Wondercraft grants each user a license to access and use the Services subject to our free Starter plan and features. Service access is measured in number of credits displayed in Services (each a ”Credit”, and collectively “Credits”). A Credit has no cash value, does not constitute stored value, electronic money, a deposit, or a gift card, remains the property of Wondercraft, and is non-transferable and non-assignable.

Upon subscribing to a paid plan, you receive a license for the duration of the subscription to access and use the Services, subject to the corresponding monthly Credit allowance and a corresponding set of features specified at wondercraft.ai/pricing or within Wondercraft Creative Studio. These licenses are limited, non-exclusive, non-transferable, non-sublicensable, and revocable.
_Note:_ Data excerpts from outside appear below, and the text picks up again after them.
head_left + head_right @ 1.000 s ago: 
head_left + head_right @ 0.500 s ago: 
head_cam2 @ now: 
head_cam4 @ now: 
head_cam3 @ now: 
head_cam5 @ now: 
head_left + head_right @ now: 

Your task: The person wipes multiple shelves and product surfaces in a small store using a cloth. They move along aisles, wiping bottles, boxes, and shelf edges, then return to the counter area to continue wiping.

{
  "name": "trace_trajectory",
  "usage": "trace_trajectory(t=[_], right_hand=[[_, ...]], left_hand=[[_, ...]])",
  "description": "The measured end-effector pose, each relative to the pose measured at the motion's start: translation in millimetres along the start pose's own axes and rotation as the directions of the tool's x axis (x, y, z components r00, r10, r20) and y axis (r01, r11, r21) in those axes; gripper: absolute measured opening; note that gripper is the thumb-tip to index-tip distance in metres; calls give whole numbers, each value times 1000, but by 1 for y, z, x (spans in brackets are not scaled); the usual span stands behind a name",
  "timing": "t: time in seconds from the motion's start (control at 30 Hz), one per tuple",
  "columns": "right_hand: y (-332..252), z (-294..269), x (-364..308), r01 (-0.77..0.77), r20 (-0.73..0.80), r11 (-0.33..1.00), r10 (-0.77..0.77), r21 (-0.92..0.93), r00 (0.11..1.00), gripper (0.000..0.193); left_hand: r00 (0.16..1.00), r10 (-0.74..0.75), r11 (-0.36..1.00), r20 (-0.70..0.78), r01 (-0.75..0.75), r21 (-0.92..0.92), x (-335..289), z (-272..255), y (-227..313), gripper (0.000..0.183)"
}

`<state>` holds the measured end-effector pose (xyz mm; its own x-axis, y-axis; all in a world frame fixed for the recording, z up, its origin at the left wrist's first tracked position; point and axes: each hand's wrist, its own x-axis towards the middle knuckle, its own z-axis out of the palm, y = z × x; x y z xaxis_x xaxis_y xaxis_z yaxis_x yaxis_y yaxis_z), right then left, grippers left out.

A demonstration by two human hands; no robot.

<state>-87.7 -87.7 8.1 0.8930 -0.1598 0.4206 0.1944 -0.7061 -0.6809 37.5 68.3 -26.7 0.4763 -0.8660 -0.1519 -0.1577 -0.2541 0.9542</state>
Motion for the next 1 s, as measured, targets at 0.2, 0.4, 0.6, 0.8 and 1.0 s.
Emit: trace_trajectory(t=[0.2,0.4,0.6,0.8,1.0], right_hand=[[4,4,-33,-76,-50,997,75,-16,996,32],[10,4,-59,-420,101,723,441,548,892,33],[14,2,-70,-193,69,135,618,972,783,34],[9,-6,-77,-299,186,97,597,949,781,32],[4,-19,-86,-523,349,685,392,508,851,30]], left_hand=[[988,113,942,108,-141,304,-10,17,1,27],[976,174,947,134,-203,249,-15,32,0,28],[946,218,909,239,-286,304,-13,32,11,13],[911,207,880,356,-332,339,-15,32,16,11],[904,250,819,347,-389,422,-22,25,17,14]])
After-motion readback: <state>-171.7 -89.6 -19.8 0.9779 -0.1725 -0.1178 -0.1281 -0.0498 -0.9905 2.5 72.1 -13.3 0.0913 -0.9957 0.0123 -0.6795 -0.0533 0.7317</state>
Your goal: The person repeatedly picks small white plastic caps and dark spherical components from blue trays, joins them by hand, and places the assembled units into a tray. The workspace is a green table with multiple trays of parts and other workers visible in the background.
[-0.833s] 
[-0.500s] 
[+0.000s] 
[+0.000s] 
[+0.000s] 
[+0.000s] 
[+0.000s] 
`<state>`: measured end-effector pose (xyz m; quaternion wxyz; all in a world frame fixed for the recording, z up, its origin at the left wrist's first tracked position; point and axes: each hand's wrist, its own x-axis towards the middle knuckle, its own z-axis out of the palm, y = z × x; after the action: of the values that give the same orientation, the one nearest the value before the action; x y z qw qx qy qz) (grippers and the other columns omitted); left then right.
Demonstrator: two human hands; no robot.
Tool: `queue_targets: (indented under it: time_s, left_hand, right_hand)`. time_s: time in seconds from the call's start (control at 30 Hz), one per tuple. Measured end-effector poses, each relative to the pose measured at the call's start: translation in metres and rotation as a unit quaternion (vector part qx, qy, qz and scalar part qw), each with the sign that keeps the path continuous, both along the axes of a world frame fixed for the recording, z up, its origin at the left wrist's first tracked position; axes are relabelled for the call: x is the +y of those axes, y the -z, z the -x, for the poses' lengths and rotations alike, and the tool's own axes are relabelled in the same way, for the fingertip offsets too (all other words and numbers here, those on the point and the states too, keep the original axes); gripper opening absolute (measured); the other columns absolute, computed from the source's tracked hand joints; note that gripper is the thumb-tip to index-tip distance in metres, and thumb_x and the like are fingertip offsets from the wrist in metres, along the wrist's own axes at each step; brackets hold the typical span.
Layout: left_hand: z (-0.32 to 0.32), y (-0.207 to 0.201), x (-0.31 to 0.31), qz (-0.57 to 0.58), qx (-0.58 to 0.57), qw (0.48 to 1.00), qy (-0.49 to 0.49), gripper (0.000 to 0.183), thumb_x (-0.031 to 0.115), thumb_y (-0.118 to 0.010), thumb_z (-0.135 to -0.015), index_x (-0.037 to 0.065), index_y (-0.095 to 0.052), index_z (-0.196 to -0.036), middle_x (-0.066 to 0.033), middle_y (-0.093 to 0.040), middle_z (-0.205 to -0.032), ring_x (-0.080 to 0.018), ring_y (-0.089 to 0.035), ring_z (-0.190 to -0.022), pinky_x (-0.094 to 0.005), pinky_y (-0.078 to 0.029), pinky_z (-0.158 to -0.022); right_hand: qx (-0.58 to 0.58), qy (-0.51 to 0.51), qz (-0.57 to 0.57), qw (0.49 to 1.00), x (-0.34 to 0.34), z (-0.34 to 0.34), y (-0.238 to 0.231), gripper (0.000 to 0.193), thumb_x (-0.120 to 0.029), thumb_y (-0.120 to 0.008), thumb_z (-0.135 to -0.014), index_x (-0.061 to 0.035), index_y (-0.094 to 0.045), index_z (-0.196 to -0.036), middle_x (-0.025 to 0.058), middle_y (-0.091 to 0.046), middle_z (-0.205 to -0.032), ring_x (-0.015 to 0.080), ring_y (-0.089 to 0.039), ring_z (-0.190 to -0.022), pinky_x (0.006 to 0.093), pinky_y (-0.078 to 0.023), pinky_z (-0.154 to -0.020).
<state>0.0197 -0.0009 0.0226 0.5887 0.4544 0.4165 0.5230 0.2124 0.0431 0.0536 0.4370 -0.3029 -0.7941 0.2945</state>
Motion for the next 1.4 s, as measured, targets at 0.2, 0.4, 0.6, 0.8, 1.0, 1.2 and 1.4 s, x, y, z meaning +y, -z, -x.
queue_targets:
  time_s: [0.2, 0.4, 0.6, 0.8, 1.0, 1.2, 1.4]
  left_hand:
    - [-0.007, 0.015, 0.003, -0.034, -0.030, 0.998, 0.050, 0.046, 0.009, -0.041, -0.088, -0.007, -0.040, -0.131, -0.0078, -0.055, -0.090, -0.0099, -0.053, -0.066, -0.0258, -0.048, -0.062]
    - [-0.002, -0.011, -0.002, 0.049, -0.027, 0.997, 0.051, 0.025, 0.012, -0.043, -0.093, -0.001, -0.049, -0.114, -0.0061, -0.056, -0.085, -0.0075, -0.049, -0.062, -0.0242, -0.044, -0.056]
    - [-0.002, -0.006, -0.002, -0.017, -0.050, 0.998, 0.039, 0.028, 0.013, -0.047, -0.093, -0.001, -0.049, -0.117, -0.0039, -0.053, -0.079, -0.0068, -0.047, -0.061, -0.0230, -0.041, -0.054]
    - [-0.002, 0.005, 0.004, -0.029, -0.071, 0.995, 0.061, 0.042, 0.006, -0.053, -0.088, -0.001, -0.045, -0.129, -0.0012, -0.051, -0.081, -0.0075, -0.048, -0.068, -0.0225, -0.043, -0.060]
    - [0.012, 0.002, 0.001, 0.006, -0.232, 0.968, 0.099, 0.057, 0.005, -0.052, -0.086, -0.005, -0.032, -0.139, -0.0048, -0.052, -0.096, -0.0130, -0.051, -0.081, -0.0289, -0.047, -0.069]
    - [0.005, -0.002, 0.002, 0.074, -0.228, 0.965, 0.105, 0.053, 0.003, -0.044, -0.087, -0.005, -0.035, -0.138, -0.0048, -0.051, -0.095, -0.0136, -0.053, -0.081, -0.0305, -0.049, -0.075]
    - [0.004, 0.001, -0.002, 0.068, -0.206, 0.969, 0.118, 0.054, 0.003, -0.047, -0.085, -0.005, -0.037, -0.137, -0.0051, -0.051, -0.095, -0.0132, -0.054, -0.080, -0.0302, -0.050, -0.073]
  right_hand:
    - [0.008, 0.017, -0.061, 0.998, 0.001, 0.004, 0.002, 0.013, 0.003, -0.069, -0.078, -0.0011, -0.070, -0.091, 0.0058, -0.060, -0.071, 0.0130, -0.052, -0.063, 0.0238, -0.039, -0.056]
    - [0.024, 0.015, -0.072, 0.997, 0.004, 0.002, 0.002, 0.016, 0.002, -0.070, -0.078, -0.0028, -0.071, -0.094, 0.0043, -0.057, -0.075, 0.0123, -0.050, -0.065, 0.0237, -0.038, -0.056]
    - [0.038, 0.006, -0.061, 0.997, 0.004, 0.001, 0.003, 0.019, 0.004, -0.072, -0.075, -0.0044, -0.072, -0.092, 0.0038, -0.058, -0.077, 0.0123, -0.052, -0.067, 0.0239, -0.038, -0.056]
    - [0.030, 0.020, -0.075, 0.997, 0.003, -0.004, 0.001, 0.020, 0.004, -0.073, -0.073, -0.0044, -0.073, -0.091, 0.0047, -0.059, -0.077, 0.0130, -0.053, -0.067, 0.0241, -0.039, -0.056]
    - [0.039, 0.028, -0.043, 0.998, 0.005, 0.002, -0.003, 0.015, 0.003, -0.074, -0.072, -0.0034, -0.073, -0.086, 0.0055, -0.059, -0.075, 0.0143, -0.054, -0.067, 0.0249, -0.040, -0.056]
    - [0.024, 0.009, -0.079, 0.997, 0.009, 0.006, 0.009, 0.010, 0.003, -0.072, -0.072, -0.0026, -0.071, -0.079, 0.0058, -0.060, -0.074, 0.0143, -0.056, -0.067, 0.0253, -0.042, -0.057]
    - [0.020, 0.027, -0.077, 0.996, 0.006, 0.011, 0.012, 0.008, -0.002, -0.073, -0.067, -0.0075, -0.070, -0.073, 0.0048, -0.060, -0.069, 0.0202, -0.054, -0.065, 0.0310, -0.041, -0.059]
Any use of the Services outside of the license expressly granted to you, without our prior written permission, is strictly prohibited and will immediately terminate the license. API access is governed by our API documentation, including standard usage limits and terms. Reverse engineering, misuse, or exceeding usage limits without prior agreement is strictly prohibited. You may change your plan at any time.

Credits are consumed in the ways specified here 📄 How are credits charged?

Credits are valid only within the month in which they are granted. Unused Credits may roll over to the next month but will expire if not used thereafter. Promotional or trial Credits may have different terms or expirations disclosed at issuance. We may correct manifest errors in Credit balances. We reserve the right to modify plans, Credit consumption rates, and feature availability, with at least fourteen (14) days’ prior notice for material adverse changes if applicable. These changes do not entitle you to a refund except where required by law.

If your account is closed by us due to violations of these Terms, or closed by you at your request, all unused Credits at the time of closure will be non-refundable and automatically forfeited.

Content, Rights and Authorization

You may provide content as input to the Services ("Input") and may receive content as output from the Services ("Output", together with the Input, the "Content").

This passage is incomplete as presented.